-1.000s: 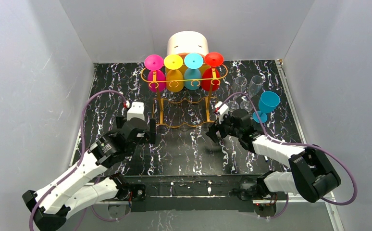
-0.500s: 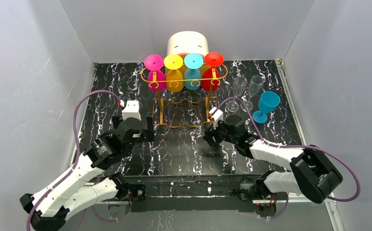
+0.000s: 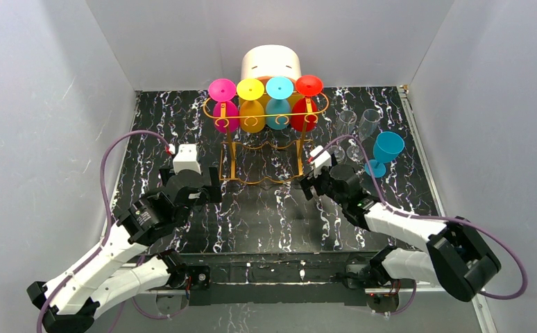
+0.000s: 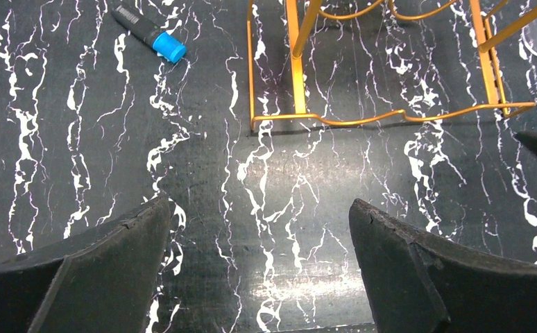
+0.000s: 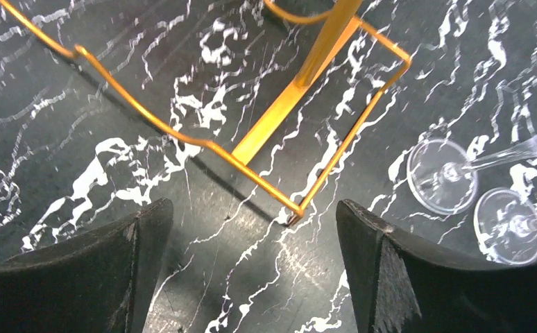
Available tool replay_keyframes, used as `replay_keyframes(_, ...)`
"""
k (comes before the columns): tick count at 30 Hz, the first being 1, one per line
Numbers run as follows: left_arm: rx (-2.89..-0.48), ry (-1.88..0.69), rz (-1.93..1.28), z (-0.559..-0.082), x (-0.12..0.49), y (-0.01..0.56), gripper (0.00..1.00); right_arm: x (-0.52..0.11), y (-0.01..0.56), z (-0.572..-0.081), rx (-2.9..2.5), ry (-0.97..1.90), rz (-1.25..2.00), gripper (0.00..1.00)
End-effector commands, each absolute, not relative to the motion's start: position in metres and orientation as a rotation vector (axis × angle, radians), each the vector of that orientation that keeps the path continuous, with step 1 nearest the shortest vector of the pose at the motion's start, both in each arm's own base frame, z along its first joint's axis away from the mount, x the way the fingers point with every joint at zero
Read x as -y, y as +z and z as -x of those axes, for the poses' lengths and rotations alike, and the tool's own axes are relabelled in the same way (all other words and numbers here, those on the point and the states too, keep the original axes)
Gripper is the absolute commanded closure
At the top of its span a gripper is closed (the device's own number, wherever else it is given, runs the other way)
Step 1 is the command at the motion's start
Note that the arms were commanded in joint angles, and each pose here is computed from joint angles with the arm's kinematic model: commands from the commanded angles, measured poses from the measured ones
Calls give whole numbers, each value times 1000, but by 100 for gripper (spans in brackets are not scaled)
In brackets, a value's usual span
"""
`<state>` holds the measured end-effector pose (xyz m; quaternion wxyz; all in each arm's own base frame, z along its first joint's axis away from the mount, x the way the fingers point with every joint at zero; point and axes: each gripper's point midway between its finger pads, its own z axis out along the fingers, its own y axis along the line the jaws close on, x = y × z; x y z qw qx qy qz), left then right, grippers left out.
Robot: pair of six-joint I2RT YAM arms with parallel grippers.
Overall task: Take the wine glass off the wine glass rack
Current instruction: Move the wine rack to the center of the board.
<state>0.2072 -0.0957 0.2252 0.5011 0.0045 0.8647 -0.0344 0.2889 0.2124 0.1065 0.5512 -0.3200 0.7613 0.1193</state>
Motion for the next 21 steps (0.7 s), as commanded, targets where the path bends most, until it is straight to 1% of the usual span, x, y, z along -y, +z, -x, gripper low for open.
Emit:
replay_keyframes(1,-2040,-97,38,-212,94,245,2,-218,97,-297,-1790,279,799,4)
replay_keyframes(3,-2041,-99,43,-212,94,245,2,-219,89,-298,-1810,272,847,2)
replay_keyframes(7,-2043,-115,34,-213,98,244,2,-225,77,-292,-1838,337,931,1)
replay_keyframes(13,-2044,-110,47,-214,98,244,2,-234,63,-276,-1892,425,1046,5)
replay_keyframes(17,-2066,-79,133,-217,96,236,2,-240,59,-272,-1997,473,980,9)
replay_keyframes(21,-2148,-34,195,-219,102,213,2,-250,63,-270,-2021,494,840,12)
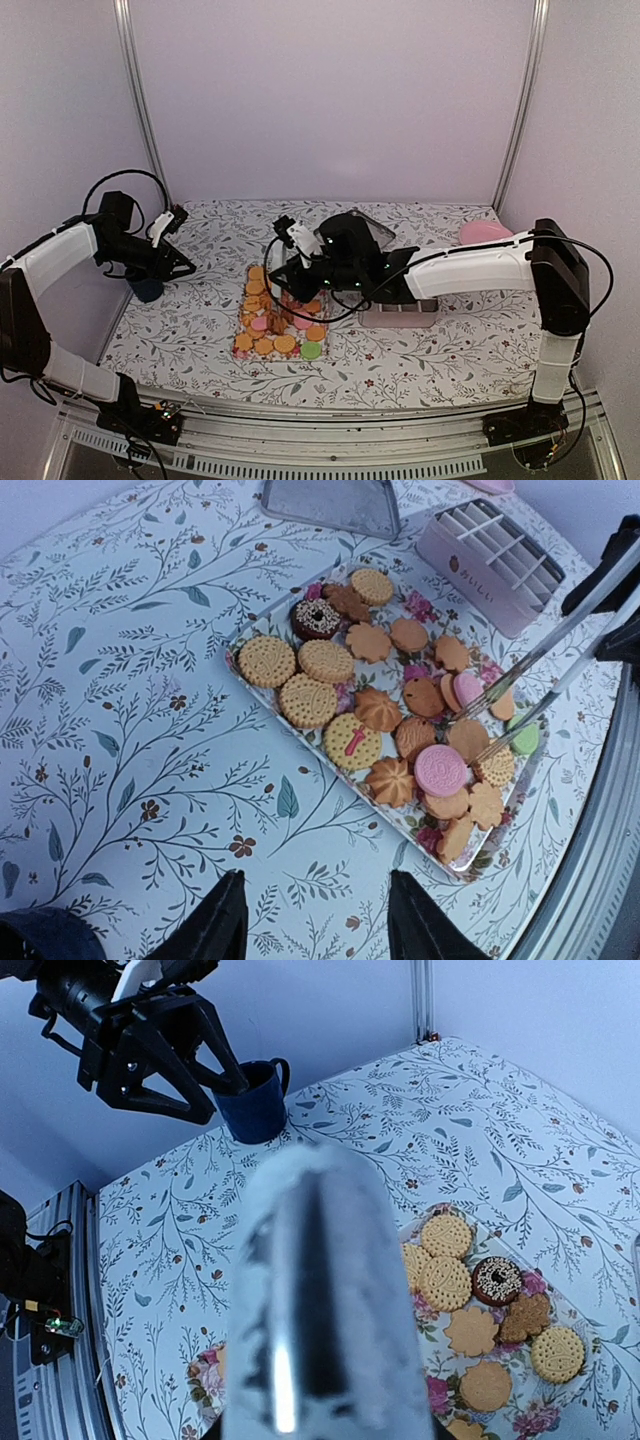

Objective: Pack the cookies
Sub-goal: Pick up the fake cookies from the plate, then pick up the fake cookies from the empty pocket of the box.

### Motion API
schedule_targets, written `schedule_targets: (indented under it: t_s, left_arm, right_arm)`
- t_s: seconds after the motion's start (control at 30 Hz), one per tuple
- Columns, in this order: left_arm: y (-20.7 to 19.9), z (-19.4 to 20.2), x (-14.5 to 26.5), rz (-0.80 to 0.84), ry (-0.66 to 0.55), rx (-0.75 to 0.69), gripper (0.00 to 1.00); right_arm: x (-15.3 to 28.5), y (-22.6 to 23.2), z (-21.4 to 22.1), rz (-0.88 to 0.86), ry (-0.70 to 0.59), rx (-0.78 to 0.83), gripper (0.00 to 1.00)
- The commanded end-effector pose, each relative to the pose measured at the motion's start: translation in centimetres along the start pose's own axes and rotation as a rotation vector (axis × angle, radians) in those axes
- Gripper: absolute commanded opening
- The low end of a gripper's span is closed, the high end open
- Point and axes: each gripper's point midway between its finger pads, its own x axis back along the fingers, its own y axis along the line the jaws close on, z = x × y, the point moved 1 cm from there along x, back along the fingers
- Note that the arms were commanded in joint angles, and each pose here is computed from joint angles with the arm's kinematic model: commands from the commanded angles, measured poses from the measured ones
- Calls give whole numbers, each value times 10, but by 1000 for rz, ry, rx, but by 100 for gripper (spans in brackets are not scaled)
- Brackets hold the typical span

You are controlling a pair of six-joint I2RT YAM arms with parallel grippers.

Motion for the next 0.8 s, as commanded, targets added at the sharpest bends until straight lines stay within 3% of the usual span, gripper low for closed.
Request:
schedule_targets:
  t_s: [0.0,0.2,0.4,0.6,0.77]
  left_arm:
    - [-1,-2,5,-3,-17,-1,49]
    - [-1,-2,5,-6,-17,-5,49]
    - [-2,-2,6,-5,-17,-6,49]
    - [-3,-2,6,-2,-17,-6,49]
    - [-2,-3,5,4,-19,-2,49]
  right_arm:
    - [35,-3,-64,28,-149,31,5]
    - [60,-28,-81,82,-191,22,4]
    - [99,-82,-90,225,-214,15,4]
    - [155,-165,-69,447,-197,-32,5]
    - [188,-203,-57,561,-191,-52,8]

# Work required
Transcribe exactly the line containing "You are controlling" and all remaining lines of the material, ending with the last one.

# Task answer
You are controlling a pair of six-joint I2RT YAM arms with parallel grippers.

Motion for the next 0.8 s, as commanded, targets added at the sharpest bends until straight lines stay within 3% of the usual span, gripper low for closed.
Request:
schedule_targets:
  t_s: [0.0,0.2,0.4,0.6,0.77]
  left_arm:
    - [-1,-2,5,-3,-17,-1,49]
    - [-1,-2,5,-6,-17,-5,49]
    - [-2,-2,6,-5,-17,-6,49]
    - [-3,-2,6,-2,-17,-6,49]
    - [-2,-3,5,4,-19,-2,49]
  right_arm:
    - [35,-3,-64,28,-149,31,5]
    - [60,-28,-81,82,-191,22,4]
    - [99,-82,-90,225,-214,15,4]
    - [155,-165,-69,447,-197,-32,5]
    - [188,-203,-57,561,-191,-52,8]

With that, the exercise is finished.